--- START ---

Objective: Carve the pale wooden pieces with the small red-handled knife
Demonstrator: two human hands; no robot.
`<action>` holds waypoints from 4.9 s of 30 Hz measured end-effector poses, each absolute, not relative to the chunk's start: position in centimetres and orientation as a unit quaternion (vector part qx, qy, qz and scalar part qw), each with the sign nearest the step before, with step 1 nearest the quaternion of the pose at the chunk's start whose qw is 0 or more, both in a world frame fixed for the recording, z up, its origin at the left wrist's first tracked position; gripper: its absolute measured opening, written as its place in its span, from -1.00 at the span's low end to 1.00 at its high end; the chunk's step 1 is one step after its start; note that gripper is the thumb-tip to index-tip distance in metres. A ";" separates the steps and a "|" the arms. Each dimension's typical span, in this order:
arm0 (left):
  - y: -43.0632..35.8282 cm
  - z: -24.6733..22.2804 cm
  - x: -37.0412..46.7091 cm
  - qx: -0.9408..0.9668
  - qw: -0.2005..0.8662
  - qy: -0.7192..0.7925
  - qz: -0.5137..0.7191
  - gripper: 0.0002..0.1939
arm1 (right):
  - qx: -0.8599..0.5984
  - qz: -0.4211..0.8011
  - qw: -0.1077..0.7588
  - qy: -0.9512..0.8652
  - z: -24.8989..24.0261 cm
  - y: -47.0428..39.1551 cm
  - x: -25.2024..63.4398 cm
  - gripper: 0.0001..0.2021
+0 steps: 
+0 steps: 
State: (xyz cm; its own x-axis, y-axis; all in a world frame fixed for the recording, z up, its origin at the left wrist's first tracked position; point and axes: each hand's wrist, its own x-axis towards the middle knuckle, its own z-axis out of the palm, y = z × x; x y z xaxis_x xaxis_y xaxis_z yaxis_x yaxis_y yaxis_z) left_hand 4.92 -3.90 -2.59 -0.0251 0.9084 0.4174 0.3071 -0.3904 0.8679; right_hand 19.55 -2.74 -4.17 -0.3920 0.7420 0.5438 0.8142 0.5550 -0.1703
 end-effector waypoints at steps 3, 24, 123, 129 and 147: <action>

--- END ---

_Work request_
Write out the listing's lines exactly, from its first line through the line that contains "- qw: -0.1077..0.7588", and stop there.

_Reply to the exercise_
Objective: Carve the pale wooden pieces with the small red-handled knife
Demonstrator: two human hands; no robot.
`<action>` holds waypoints from 4.9 s of 30 Hz measured end-effector poses, each absolute, not relative to the chunk's start: position in centimetres and orientation as a unit quaternion (vector part qx, qy, qz and scalar part qw), each with the sign nearest the step before, with step 1 nearest the quaternion of the pose at the chunk's start whose qw is 0 or more, both in a world frame fixed for the recording, z up, its origin at the left wrist's first tracked position; gripper: its absolute measured opening, written as its place in its span, from -1.00 at the span's low end to 1.00 at its high end; the chunk's step 1 is one step after its start; note that gripper is the thumb-tip to index-tip distance in metres. A ";" separates the steps and a "|" the arms. Each dimension's typical span, in this order:
arm0 (left):
  - y: -43.0632..35.8282 cm
  - z: -24.6733..22.2804 cm
  - x: -37.0412..46.7091 cm
  - qx: -0.9408..0.9668
  - qw: -0.2005..0.8662
  - qy: -0.7192..0.7925
  - qz: -0.5137..0.7191
  - gripper: 0.0002..0.1939
arm1 (right):
  - qx: -0.8599..0.5984
  - qz: -0.4211..0.8011
  - qw: -0.1077..0.7588

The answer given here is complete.